A potent and slow-binding inhibitor of E. coli asparagine synthetase A (AS-A) was synthesized, and its inhibition behavior was characterized. The enzyme complexed with the inhibitor was analyzed by X-ray diffraction analysis to identify several key amino acid residues responsible for catalysis as well as for substrate recognition. AS-A catalyzes the formation of L-Asn from L-Asp and ammonia coupled with the hydrolysis of ATP to AMP and pyrophosphate. The reaction catalyzed by this enzyme is prototypic of mammalian asparagine synthetase (AS-B) which utilizes glutamine as a nitrogen source. In addition, asparagine synthetase is a potential target for chemotherapy to treat certain leukemias.
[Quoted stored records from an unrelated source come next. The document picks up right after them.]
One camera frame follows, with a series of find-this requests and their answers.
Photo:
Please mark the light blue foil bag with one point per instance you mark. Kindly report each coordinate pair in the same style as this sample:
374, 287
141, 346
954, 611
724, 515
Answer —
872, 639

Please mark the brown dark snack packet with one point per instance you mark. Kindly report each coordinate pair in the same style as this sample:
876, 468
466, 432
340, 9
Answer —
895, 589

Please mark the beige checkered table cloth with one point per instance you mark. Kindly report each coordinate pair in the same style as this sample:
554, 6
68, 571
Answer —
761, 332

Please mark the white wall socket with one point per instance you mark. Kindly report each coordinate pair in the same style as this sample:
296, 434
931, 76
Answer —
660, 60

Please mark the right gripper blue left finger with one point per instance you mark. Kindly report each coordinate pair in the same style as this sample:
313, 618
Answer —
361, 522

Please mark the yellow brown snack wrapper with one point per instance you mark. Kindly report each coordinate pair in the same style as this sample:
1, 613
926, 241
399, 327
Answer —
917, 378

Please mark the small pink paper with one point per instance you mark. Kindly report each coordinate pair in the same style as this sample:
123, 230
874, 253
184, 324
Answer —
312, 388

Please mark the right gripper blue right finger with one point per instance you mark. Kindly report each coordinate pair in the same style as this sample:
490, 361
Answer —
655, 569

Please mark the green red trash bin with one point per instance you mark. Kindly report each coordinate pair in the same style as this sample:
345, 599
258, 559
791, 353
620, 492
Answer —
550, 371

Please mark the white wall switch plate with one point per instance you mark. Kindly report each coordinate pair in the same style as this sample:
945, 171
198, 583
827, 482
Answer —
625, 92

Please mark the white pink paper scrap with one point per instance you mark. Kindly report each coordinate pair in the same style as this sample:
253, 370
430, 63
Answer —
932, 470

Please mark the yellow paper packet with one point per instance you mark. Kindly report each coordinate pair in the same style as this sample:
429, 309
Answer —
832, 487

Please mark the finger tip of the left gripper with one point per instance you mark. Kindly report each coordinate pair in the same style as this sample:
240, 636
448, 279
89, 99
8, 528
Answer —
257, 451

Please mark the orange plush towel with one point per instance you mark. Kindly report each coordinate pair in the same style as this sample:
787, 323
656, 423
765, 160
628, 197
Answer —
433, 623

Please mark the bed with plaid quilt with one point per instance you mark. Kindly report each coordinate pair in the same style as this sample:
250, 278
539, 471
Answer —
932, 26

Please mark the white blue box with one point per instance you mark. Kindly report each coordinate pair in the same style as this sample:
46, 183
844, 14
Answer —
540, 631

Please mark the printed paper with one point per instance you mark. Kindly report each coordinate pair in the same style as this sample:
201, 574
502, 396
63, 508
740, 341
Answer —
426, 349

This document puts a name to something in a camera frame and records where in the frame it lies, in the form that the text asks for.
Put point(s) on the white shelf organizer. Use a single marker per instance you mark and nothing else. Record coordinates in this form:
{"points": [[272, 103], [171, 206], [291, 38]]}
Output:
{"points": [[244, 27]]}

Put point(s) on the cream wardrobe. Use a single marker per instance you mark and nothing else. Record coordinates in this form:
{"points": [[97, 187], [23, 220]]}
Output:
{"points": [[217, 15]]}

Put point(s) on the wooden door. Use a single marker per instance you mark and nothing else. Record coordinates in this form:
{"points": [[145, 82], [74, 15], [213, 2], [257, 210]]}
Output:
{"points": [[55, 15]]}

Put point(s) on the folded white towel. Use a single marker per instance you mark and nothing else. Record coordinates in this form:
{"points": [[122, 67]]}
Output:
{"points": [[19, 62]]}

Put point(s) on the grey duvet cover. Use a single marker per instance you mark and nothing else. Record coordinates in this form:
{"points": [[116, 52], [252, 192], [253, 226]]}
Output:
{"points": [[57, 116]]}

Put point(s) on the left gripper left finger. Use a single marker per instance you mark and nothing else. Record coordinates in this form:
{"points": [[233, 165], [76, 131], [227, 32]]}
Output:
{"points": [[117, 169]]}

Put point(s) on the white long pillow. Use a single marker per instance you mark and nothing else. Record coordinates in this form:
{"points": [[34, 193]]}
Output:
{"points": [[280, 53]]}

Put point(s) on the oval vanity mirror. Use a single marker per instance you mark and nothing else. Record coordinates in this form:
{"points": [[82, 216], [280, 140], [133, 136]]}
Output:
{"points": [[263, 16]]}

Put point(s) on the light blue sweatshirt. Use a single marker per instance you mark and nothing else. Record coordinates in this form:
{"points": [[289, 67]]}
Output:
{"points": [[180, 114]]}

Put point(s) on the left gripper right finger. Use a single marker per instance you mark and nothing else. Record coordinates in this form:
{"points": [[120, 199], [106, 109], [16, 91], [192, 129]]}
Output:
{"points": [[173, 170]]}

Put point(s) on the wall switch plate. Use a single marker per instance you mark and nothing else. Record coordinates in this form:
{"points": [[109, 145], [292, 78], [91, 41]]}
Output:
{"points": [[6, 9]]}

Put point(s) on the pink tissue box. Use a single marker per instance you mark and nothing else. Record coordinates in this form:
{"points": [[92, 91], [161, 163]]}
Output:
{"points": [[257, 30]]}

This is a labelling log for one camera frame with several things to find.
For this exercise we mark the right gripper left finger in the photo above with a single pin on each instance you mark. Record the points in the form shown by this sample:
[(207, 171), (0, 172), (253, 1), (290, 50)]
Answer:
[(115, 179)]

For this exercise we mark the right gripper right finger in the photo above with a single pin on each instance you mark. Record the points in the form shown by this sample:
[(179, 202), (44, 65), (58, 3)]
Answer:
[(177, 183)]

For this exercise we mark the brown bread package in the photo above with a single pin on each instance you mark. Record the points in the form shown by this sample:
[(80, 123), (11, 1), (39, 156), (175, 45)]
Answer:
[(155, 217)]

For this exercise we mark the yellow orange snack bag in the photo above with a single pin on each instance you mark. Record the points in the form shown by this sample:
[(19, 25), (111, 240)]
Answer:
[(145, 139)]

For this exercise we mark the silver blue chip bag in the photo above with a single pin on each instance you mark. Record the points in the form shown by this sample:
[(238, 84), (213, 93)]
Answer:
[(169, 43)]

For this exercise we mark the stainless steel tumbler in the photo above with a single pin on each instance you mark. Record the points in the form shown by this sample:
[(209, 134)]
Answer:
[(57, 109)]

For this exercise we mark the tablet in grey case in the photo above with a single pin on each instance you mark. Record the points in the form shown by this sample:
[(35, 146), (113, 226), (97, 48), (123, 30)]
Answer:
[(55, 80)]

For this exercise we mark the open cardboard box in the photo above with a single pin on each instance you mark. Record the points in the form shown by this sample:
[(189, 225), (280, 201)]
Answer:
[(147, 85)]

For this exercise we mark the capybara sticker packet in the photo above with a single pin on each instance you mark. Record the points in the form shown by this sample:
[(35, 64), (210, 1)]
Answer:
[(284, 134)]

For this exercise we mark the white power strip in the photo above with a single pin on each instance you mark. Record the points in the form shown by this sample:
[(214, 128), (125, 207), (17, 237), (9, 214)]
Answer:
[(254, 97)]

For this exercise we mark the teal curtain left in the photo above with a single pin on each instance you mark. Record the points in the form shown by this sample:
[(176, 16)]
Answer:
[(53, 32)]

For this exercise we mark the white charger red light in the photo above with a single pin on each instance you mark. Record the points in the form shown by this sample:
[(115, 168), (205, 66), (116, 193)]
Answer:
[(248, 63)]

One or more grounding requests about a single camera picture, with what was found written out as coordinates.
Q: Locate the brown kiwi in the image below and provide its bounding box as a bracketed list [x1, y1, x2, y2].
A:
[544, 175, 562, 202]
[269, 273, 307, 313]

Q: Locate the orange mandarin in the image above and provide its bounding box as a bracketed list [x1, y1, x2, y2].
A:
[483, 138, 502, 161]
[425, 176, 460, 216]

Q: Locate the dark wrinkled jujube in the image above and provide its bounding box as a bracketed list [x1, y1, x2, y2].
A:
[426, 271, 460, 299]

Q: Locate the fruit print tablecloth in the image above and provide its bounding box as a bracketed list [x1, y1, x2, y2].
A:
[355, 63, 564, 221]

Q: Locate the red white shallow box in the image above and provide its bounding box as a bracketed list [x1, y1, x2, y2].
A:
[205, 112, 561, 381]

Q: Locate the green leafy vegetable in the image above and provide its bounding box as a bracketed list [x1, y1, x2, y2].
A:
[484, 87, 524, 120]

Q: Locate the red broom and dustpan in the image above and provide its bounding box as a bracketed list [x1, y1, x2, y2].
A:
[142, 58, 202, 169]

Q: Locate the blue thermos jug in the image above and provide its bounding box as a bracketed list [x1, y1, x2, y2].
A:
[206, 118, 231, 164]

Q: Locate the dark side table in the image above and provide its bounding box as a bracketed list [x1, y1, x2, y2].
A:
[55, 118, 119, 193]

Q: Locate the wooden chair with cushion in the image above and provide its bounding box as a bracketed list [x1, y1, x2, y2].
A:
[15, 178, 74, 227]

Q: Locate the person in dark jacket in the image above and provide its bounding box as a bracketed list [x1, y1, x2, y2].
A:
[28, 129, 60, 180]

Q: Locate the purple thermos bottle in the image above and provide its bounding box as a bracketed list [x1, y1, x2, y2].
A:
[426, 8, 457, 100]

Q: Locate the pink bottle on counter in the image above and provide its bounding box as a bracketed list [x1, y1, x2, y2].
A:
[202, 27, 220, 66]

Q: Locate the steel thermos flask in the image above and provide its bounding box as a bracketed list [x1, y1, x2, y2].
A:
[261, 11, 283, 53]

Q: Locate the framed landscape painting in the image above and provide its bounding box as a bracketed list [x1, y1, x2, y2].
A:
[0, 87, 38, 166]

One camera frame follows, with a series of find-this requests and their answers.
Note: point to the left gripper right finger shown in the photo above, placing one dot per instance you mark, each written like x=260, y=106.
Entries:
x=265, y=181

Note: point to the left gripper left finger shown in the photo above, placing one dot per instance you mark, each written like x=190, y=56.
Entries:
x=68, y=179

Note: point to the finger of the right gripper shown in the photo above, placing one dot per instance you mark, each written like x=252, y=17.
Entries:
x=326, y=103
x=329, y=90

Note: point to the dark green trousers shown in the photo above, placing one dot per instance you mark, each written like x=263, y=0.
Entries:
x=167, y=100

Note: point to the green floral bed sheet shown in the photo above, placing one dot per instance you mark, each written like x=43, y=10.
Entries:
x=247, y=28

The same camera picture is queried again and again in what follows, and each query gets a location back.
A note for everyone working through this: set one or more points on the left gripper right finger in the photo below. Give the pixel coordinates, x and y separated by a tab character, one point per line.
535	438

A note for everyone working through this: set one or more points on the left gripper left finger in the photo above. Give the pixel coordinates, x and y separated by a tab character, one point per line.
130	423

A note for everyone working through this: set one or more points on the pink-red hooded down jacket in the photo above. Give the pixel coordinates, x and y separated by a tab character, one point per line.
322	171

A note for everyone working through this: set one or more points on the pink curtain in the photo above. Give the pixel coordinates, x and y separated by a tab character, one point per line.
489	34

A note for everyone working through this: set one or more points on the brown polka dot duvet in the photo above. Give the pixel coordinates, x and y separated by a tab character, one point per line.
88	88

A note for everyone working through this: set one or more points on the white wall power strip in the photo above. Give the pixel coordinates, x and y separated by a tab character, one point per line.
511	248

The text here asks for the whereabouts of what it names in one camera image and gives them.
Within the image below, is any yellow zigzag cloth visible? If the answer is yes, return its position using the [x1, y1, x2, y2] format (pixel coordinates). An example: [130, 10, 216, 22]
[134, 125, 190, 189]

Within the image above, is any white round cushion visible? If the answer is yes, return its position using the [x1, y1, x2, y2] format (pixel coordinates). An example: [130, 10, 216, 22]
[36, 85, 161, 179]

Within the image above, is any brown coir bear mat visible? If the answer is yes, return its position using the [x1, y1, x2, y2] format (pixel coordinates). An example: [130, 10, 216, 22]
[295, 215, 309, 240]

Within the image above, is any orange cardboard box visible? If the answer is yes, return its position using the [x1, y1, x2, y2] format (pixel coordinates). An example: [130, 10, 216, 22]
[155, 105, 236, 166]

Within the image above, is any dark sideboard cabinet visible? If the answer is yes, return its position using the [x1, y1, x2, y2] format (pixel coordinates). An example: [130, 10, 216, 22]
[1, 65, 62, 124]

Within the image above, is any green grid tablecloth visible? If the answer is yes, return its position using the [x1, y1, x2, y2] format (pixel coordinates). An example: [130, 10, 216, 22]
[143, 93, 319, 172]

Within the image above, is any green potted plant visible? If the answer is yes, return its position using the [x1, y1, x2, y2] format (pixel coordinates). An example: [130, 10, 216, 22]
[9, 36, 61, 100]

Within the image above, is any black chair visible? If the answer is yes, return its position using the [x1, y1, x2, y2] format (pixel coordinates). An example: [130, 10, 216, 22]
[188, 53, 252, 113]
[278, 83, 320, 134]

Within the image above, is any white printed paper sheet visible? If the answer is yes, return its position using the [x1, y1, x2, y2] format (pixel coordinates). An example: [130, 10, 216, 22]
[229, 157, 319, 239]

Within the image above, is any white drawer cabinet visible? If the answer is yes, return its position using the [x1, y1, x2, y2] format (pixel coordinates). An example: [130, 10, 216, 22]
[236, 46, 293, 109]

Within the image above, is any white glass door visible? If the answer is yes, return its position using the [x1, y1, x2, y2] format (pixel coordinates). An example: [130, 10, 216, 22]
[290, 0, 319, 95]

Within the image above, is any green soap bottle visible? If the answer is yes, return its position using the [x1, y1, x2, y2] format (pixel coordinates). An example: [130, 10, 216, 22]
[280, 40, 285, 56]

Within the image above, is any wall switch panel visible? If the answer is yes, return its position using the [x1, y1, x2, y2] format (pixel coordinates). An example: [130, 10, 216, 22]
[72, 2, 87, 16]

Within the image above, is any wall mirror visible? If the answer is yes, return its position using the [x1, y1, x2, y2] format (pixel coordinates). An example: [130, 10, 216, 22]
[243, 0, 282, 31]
We therefore designed and synthesized a transition-state analogue, N-adenylated S-methyl-L-cysteine sulfoximine 1, based on the proposed reaction mechanisms of AS-A. The compound 1 strongly inhibited the E. coli AS-A in a time-dependent manner with an overall inhibition constant (Ki*) of 67 nM and with an onset rate of inactivation of 3.27 s-1 mM-1. The inhibition was almost irreversible and no regain of enzyme activity was observed in 10 days after gel filtration. The inhibitor 1 was also used as a ligand for X-ray diffraction analysis of AS-A. The X-ray crystal structure of AS-A complexed with 1 revealed several key amino acid residues such as Arg 100, Gln 116 and Asp 46 responsible for catalysis as well as those for substrate recognition. An attempt to inhibit AS-A by each diastereomer of S-methyl-L-cysteine sulfoximine and ATP is also described. Since AS-A is prototypic of asparagine synthetases in terms of the chemistry in substrate activation, compound 1 should formulate a basis for future inhibitor design of asparagine synthetase B.